### [Dataset content]

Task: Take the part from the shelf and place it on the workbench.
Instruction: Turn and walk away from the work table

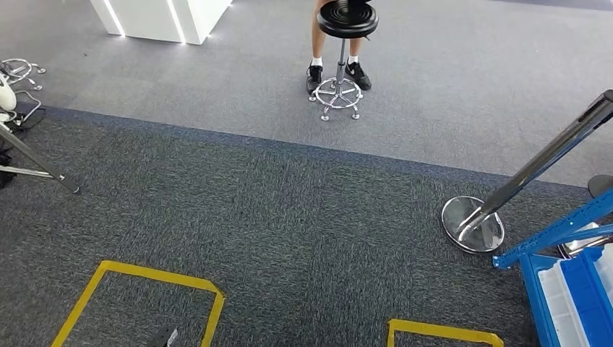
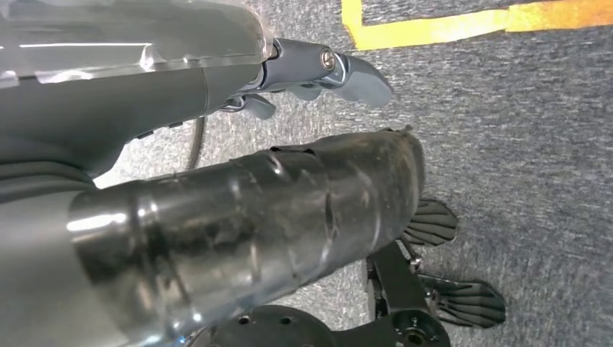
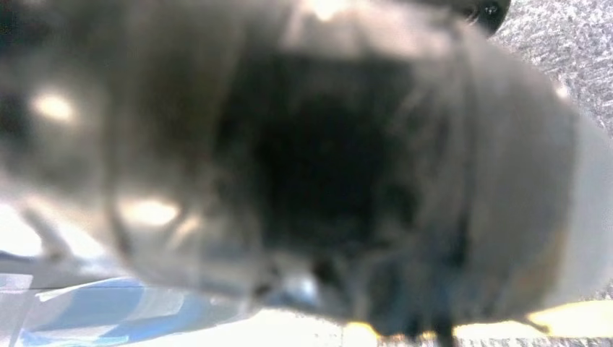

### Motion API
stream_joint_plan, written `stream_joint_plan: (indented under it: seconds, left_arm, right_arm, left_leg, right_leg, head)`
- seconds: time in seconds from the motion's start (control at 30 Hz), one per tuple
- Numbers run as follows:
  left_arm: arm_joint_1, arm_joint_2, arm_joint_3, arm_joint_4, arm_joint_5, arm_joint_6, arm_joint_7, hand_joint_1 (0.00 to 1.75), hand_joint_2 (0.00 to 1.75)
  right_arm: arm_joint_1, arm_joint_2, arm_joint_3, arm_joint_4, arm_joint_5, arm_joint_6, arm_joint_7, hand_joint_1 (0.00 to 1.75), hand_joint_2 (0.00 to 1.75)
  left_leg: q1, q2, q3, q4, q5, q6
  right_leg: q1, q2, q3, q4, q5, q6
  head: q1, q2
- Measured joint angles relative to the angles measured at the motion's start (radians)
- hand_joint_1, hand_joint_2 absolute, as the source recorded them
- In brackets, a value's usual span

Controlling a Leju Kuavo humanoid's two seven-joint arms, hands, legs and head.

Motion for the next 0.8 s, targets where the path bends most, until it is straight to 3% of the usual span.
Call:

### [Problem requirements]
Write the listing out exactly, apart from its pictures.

### [Task response]
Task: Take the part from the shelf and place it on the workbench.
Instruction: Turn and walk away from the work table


### Motion API
stream_joint_plan, written `stream_joint_plan: (indented under it: seconds, left_arm, right_arm, left_leg, right_leg, head)`
- seconds: time in seconds from the motion's start (control at 30 Hz), one per tuple
- Numbers run as follows:
  left_arm: arm_joint_1, arm_joint_2, arm_joint_3, arm_joint_4, arm_joint_5, arm_joint_6, arm_joint_7, hand_joint_1 (0.00 to 1.75), hand_joint_2 (0.00 to 1.75)
  right_arm: arm_joint_1, arm_joint_2, arm_joint_3, arm_joint_4, arm_joint_5, arm_joint_6, arm_joint_7, hand_joint_1 (0.00 to 1.75), hand_joint_2 (0.00 to 1.75)
  left_leg: q1, q2, q3, q4, q5, q6
  right_leg: q1, q2, q3, q4, q5, q6
  head: q1, q2
- Measured joint angles relative to the angles measured at the motion's start (radians)
- hand_joint_1, hand_joint_2 absolute, as the source recorded them
- In brackets, a value's usual span

Controlling a Leju Kuavo humanoid's two seven-joint arms, hands, legs and head.

Motion for the next 0.8 s, targets where the path bends most, until it is straight to 3% of the usual span.
Call:

The output is now finished.